What is Turkey up to? A stalwart member of NATO, many believe it is
now tilting east. In May, it sealed a nuclear-exchange deal with Iran,
and in June Ankara voted no on U.N. sanctions against Iran. Then, the
killing of nine Turks aboard a Gaza-bound aid flotilla by Israeli
forces led to a crisis between the longtime allies, and further
questions about the direction of Turkey’s foreign policy. Semin
Gümüsel Güner and Selcuk Tepeli of NEWSWEEK Turkey recently met with
Foreign Minister Ahmet Davutoglu to discuss these issues.
Excerpts:
You said relations with Israel would be broken off. What happens now?
There is an action, a crime here. Turkey’s demand is rather lucid:
since there is a death, the killing side is acknowledged and an
international commission should be formed and make its decision with
respect to this fact in the frame of objective provisions of law. If
Israel does not want an international commission, then it has to
acknowledge this crime, apologize, and pay compensation. If the
international community and the international law do not ask about the
causes of these deaths, we, as the government of the Republic of
Turkey, have the right to ask. Turkey-Israel relations will never be
on a normal footing until we have an answer. And Turkey has the right
to one-sidedly apply its own sanctions.
“Relations would never get normalized” and “breaking off relations”
have different meanings.
The relations would go into a breaking-off trend. And if this trend
continues, that is the stance the relations would reach. But this does
not mean something will happen tomorrow or in a week, 10 days, one
month. If the right steps are not taken, the relations would go in the
direction of a break-off process. However, I cannot share with you
what I have told them behind closed doors. They know what kind of
sanctions we would impose.
Ankara’s foreign policy has been “zero problems with neighbors.” If
relations are cut off, what would the foreign policy look like?
“Zero problems with neighbors” is a value. But another equally
important value is to establish peace. If any actor blocks peace
processes, keeps civilians under blockade, massacres civil people on
international waters, the peace value could not be disregarded for the
sake of “zero problems with neighbors.” These policies of Israel are a
menace to regional peace. Excusing these policies that go against
peace just to develop zero-problem relations is out of the question.
Turkey and Brazil signed a nuclear-exchange deal with Iran. Were you
surprised that the U.N. Security Council permanent members criticized
it?
Turkey has worked alongside its allies from the beginning. During the
entire process, since then-director general to the International
Atomic Energy Agency (IAEA) Mohamed ElBaradei brought the idea of a
deal to us, we tried to create an atmosphere of confidence, and the
IAEA and the U.N. encouraged us to deliver on the agreement with
Tehran. This is not something we wanted to do on our own.

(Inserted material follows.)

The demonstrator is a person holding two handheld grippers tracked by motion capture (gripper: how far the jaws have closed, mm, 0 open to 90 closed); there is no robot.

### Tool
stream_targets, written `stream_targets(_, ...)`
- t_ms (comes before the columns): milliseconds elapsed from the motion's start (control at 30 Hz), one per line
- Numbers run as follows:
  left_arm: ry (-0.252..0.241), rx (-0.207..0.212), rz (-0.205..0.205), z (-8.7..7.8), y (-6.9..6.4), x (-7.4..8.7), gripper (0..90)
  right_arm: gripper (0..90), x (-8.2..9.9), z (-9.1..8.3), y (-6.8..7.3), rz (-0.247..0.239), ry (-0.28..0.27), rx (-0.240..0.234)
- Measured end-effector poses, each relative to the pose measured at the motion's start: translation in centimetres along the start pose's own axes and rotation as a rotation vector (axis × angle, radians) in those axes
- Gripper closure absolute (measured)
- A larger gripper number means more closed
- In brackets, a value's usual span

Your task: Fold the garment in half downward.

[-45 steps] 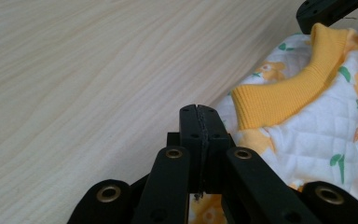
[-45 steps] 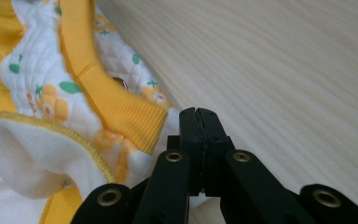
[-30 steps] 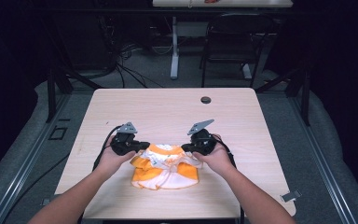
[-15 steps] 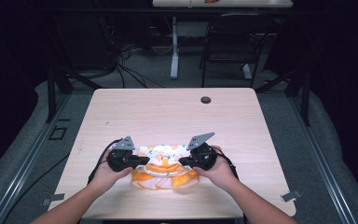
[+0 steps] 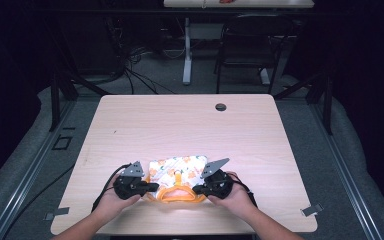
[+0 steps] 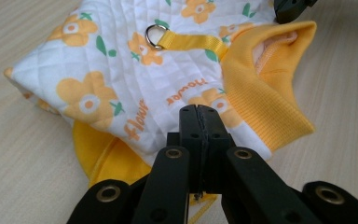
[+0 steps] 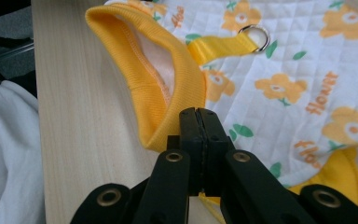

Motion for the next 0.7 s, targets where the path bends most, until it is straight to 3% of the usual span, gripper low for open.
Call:
stream_targets(267,0.018,-0.028,0.0,0.7,0.2,1.2,90.0,90.0,1.5,1.2,0.1,-0.003,0.039,0.0)
stream_targets(467,0.021,-0.038,0.007,0.9,0.3,1.3,90.0,90.0,1.7,1.3,-0.1,0.014,0.026,-0.007)
stream_targets(700,0.006,-0.039,-0.013,1.0,0.5,1.3,90.0,90.0,1.7,1.4,-0.2,0.025,0.019,-0.011)
Point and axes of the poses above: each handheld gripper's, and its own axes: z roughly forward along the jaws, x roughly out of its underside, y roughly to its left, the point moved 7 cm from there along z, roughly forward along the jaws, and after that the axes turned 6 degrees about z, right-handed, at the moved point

Turkey voted “no” on further sanctions against Iran. Might Washington
have taken this as a vote against it?
We have explained several times that it was not a “no” against the
U.S. or Mr. Obama. That was a “yes” vote for diplomacy.

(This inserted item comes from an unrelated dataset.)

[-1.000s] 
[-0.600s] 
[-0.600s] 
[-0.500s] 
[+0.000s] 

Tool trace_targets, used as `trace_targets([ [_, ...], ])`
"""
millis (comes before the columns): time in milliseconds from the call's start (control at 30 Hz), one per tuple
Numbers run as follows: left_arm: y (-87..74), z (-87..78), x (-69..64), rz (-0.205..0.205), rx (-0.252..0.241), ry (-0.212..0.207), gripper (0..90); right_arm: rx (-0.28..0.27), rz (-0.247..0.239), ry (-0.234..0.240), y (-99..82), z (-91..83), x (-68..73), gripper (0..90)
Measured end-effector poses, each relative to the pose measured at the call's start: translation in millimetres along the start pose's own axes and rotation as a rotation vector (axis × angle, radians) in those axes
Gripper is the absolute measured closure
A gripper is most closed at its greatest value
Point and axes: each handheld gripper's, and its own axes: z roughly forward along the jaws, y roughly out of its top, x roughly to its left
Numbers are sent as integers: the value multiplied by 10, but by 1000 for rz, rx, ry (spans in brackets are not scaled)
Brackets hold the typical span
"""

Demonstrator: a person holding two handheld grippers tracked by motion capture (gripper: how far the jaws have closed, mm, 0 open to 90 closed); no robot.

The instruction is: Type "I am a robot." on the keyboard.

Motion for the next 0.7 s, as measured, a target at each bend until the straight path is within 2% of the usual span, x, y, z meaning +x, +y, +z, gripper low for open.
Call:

Can Turkish foreign policy continue these moves toward the East at the
risk of losing the West?
We are a part of the West. If the West sees us as outside and an
object that can be lost or won, their logic is wrong. We have an equal
right to speak in NATO as any other country. No one has the right to
see the Western alliance as its domain and name another as inside or
outside of it. If Western values are soft power, economic
interdependency, human rights, then we defend them. We, however, are
now facing a test. Nine civilians were murdered on the high seas. Are
we going to voice objection when human rights are violated by an
Eastern or Muslim country but remain silent when Israel violates human
rights? If this double standard is a Western value, we are not for it.